Exactly as written, output the lines below starting from the first and ending with the line that contains "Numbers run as"; omit pictures.

Recorded information Start Marker

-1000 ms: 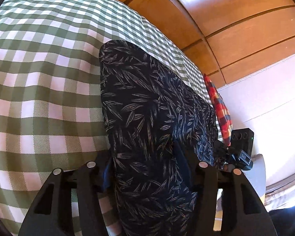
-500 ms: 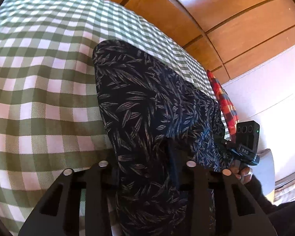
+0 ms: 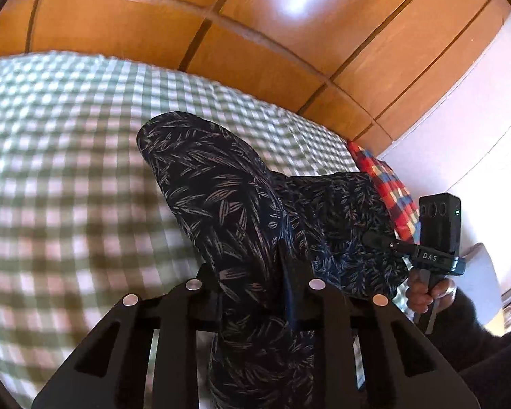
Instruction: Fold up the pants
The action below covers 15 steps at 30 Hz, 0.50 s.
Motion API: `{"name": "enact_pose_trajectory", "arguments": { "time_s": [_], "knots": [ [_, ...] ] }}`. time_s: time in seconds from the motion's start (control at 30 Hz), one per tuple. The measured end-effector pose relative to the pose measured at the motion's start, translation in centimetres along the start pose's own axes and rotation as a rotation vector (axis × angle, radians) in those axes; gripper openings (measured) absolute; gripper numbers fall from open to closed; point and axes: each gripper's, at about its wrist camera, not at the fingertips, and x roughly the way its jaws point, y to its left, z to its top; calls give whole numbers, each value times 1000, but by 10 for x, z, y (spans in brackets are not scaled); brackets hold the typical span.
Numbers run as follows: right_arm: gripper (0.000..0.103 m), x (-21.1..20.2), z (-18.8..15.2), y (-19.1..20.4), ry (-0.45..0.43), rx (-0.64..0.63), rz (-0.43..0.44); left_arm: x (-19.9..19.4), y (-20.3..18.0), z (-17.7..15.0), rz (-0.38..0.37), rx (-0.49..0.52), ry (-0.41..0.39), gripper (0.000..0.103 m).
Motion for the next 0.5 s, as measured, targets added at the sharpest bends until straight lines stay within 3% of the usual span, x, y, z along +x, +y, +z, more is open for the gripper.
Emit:
{"name": "enact_pose_trajectory", "arguments": {
  "time_s": [0.5],
  "knots": [
    [27, 57, 124, 1, -50, -41, -44, 45, 36, 116, 107, 114, -21, 24]
  ]
}}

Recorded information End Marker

_Problem solution_:
-1000 ms: 
-500 ms: 
+0 ms: 
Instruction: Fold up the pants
The action below covers 15 steps at 30 Hz, 0.50 s.
Motion API: `{"name": "enact_pose_trajectory", "arguments": { "time_s": [_], "knots": [ [_, ...] ] }}`. time_s: time in seconds from the motion's start (control at 30 Hz), one per tuple. The measured end-effector pose relative to the pose measured at the motion's start, translation in centimetres along the start pose's own axes and rotation as a rotation vector (axis × angle, radians) in those axes; gripper openings (measured) absolute; gripper numbers fall from open to closed; point and axes: each gripper's, at about its wrist camera, not at the fingertips, and x roughly the way its jaws point, y to its left, z to its top; calls give whole numbers, each value times 1000, but by 10 for x, z, y (spans in brackets are not scaled); brackets hold the typical span.
Numbers run as follows: right_arm: gripper (0.000..0.103 m), x (-21.1..20.2), z (-18.8..15.2), y (-19.1..20.4), ry (-0.45..0.43), rx (-0.64..0.63), rz (-0.43..0.44); left_arm: x (-19.9..19.4), y (-20.3..18.0), z (-17.7..15.0), rz (-0.38..0.37), rx (-0.49..0.52), ry (-0.41..0.39), gripper (0.000..0.103 m).

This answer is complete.